*Supplied material*:
================
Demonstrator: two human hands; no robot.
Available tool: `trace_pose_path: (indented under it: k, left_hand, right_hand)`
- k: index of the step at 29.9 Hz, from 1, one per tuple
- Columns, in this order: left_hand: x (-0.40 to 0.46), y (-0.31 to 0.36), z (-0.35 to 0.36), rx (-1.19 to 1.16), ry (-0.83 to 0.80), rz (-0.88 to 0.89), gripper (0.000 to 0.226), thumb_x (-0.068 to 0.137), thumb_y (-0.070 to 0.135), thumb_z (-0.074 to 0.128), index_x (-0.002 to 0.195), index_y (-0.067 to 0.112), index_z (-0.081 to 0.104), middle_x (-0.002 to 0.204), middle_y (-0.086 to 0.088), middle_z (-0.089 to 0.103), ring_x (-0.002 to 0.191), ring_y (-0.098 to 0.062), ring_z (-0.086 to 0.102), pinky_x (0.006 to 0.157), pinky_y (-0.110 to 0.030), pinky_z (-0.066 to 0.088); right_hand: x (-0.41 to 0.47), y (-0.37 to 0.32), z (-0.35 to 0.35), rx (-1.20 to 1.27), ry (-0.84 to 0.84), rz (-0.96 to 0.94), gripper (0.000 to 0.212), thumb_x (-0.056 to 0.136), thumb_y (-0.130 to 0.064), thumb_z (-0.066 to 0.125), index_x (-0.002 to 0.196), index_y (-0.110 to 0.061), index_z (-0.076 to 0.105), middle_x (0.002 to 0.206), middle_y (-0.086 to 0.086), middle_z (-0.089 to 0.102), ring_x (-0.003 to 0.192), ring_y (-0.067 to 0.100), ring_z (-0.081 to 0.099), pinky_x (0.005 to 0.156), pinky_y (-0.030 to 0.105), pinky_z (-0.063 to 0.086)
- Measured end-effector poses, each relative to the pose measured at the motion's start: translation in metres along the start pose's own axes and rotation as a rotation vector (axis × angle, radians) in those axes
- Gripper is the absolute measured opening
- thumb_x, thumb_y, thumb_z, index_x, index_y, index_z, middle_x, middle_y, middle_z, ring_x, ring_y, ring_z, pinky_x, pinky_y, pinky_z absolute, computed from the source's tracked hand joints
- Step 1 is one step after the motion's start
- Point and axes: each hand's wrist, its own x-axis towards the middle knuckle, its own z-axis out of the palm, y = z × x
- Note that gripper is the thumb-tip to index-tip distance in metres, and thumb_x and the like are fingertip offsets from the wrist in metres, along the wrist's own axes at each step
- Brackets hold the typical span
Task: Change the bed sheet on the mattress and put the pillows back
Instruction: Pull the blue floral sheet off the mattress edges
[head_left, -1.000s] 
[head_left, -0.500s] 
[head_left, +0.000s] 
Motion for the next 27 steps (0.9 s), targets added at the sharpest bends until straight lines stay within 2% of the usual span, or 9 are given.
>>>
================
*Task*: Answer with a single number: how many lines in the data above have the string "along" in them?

*Exercise response*: 2